Forgiveness: Layla’s Story Re-written

This story starts with a virus and ends with forgiveness.

{And it is told with her permission.}

It is unbelievable, but the largest culprit for my daughter’s mental health decline was a little virus called Cytomegalovirus (CMV). My best guess is that she contracted it while her worn out little 8 year old body was busy fighting repeated strep and tonsillitis infections. Evidently, it sat in her system and waged war on her body and brain for the last 5-6 years. We spent all this time searching for therapy, medications, genetics…anything to explain why a seemingly healthy child could slide into a mental health decline so severe, so unpredictable, so out of control that it destroyed much of her life. The answer was deceptively simple yet so difficult to find. Because no one was looking for it.

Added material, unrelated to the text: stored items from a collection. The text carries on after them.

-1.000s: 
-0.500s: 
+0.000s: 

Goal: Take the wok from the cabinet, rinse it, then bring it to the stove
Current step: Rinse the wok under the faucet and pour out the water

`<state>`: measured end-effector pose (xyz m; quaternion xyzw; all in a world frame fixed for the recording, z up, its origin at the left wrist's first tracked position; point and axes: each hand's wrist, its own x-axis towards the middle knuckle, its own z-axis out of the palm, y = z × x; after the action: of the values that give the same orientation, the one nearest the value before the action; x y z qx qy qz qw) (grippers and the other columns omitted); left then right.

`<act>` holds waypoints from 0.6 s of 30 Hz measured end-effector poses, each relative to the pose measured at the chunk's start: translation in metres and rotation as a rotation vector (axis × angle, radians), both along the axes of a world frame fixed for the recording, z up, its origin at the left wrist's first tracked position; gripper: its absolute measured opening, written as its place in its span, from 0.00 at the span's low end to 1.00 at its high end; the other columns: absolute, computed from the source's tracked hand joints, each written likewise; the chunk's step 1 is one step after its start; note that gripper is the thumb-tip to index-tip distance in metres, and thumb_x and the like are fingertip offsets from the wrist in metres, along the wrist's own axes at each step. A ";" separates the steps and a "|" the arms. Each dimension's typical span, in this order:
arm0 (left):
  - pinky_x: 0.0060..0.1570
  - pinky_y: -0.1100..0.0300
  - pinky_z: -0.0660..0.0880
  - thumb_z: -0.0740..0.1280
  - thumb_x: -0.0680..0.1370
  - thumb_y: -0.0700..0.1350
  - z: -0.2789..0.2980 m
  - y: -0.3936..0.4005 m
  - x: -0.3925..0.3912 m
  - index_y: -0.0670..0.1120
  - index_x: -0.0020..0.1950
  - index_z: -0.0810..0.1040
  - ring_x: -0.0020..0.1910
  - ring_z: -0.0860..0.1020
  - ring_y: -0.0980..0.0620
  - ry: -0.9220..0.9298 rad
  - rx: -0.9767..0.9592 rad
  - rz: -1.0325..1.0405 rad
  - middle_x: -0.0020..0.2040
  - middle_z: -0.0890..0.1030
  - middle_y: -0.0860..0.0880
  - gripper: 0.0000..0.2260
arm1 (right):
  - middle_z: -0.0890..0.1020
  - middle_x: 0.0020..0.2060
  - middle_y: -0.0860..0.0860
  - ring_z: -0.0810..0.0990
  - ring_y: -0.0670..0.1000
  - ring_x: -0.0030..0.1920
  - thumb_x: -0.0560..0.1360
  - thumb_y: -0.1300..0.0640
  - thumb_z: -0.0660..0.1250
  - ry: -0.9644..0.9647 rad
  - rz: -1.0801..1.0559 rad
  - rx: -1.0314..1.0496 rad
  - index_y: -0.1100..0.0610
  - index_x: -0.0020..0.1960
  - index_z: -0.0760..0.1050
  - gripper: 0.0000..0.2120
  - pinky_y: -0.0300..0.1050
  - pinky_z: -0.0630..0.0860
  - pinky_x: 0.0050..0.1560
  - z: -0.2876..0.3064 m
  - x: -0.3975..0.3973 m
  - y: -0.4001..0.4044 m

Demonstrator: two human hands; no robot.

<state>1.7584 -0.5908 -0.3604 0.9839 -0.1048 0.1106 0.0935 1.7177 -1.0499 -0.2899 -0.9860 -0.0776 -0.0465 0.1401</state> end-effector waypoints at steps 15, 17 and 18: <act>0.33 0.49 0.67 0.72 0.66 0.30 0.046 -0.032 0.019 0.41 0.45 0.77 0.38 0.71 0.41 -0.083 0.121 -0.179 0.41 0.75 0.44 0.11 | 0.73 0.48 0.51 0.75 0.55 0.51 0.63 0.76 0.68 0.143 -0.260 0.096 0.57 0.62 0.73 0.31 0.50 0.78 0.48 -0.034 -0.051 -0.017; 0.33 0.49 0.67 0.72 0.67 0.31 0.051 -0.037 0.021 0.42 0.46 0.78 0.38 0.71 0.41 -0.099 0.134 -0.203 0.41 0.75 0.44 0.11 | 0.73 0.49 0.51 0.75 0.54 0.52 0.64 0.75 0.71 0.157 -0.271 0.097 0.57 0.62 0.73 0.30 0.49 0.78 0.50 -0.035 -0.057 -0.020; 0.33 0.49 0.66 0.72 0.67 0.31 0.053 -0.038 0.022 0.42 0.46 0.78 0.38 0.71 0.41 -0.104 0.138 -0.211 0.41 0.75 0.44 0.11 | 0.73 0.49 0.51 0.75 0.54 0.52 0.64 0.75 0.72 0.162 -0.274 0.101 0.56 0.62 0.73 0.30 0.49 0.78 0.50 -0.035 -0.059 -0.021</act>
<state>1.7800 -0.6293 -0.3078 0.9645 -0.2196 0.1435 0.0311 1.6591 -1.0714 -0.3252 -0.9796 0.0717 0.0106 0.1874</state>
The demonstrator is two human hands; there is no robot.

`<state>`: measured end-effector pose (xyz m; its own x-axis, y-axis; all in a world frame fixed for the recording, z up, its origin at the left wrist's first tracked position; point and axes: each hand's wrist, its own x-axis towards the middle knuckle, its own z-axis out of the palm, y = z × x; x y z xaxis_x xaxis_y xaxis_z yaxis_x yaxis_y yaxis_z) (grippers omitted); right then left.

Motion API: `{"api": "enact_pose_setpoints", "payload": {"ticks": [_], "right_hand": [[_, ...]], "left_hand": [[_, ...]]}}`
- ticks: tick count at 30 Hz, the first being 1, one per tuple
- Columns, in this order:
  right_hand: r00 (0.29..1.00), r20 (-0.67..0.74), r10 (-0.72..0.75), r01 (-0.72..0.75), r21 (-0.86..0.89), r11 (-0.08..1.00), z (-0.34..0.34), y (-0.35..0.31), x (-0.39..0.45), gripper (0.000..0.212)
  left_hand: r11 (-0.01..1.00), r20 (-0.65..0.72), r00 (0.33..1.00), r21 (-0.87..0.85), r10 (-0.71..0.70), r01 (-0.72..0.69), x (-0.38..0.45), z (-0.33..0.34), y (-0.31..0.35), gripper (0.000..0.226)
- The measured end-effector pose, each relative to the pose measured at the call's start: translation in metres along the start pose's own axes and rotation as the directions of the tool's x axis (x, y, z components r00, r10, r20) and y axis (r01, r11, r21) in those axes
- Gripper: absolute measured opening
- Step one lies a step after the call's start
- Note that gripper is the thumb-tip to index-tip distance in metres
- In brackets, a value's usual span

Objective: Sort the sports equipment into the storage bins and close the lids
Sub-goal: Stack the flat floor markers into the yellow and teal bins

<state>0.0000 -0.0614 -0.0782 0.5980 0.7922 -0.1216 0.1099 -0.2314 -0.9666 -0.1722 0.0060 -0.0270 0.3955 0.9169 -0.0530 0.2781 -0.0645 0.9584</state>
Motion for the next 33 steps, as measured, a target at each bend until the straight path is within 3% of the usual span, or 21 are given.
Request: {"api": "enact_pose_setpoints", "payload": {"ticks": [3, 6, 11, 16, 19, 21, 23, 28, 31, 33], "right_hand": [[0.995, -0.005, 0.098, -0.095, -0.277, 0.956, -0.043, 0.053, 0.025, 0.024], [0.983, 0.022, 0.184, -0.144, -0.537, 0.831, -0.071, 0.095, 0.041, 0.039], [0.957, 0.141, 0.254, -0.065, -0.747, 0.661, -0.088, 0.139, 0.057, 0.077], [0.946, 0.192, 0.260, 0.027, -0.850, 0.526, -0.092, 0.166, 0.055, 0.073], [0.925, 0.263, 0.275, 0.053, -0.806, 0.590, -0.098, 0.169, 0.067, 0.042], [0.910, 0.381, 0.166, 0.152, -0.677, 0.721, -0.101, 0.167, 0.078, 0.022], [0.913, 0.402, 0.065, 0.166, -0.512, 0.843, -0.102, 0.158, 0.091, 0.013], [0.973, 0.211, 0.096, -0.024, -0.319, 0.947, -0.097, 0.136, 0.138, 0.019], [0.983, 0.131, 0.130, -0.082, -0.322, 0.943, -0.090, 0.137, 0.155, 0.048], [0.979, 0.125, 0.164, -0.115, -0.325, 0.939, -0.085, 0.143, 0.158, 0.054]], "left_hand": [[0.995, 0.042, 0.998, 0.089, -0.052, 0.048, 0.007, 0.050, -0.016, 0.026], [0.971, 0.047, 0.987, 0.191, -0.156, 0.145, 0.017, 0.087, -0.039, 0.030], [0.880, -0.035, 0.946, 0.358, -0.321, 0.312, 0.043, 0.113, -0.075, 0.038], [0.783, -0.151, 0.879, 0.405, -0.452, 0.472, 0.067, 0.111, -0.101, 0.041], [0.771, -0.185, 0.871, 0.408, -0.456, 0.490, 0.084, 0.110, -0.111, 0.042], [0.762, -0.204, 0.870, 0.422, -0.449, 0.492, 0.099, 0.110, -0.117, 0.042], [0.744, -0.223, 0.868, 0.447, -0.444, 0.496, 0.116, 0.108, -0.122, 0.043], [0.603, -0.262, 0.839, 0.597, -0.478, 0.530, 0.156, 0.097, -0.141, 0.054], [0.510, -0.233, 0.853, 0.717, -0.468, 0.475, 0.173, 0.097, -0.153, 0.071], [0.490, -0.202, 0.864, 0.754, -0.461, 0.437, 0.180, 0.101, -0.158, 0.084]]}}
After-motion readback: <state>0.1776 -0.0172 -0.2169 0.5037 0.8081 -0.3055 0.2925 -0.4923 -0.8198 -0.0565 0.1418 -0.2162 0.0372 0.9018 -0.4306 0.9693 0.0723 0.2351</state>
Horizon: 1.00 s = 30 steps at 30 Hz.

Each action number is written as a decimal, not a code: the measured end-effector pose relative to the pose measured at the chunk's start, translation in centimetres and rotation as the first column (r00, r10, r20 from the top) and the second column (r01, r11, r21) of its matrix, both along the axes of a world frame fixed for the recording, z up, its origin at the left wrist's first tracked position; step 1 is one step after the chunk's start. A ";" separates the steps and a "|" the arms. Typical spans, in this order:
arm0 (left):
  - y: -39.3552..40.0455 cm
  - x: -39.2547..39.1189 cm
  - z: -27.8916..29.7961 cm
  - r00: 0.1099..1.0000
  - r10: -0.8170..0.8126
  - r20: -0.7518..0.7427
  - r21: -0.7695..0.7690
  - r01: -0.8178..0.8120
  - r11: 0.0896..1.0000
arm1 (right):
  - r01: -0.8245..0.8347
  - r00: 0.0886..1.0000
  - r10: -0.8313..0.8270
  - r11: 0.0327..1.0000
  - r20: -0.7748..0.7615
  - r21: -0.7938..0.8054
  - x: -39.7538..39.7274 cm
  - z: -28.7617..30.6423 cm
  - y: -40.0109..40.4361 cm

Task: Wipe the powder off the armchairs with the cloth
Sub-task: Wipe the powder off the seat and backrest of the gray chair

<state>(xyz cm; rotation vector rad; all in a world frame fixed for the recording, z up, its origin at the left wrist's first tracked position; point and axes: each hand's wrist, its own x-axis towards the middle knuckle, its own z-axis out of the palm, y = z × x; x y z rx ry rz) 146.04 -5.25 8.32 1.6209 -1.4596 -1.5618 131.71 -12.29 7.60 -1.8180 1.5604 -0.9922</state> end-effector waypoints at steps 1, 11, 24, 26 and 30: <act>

One of the complications of CMV is that if it sits in your body long enough, it can cause encephalitis or brain inflammation. We took her to a special clinic after too many doctors were unable to help her. Her brain scan was lit up like fireworks, nothing but red. After 3 rounds of tests including about 40 vials of blood, we discovered CMV. Brain inflammation can look like severe depression, delusional thoughts, and psychotic episodes, and it feels like out of control schizophrenia. She had every psychiatric symptom known to man. She had no control over her thoughts or moods, how she perceived the world, and how she destroyed the friends and the relationships she had. This is how she suffered for years.

We immediately put her on an anti-viral medication and immune support supplements. For a week, she vacillated between psychotic episodes and totally happy go lucky, sweet Layla. Then, on a Wednesday, after all these years, all of the worst symptoms she has ever experienced just completely vanished. We haven’t seen them since that Wednesday. We have our beautiful, sweet, loving child back. But it’s like she has been living on Mars for 6 years and has suddenly transported back to earth — the world she knew is in shambles.

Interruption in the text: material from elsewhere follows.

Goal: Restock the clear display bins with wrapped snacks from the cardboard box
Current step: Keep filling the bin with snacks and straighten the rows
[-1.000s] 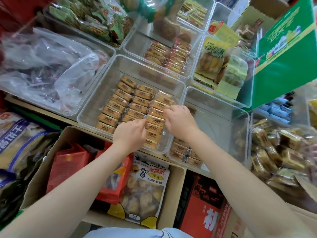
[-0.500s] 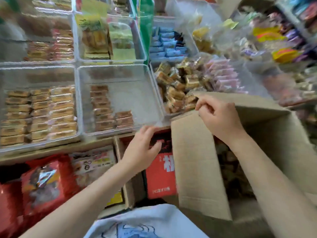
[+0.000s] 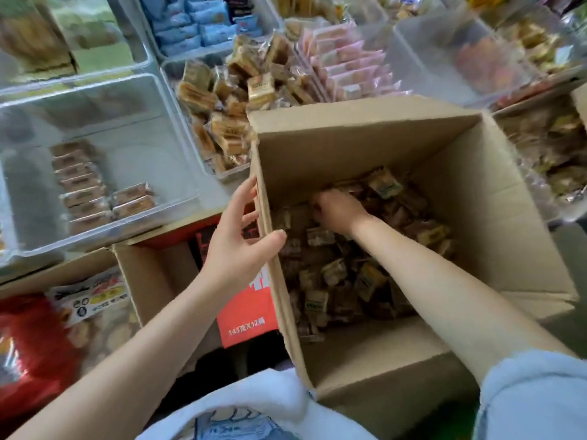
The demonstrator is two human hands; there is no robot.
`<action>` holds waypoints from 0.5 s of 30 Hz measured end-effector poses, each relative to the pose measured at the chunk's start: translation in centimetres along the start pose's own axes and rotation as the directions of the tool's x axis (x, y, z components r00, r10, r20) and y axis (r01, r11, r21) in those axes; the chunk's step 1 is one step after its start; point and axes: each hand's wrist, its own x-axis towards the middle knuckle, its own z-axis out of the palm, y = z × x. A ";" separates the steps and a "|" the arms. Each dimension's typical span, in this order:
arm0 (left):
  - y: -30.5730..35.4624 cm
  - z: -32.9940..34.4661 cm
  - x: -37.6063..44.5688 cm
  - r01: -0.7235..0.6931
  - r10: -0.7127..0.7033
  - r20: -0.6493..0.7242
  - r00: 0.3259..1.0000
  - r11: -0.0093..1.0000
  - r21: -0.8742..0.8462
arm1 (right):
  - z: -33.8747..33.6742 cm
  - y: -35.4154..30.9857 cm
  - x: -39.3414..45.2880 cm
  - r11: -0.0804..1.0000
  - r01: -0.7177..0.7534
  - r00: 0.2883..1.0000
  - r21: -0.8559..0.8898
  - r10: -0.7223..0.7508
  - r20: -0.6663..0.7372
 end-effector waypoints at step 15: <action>1.1 0.2 -0.6 0.030 -0.030 0.000 1.000 0.998 -0.055 | 1.8 2.4 1.8 0.829 -0.149 0.930 0.540 -0.067 0.360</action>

As I said before, her relationships have suffered. Her family has suffered. Many of her childhood friends are gone. And the one person she held closest to her has distanced himself completely – her little brother, Eddie. When they were small, they were the best of friends and had the sweetest relationship I have ever seen. Epilepsy and CMV destroyed all the good.

This did not go unnoticed by their mother, of course. It was Easter morning, Eddie and I were driving to church when I brought it up to him. “You seem like you are bitter and angry toward your sister. Are you having a hard time getting along with her?” He sat there very quiet. So I continued, “It seems to me that you are having a difficult time forgiving her for all the times she has hurt you. That is a very hard thing to do. But you need to realize, even if you thought she was doing it on purpose…she really wasn’t. Remember when you had seizures and it made you do all kinds of weird stuff you didn’t have any control over?” He nods his head yes. “Well, it is the same with Layla. Her brain had so much inflammation, like it was running a fever. It put words in her mouth, ideas in her head, and made her do things that she would NEVER do if her brain was healthy. She didn’t know what she was doing.”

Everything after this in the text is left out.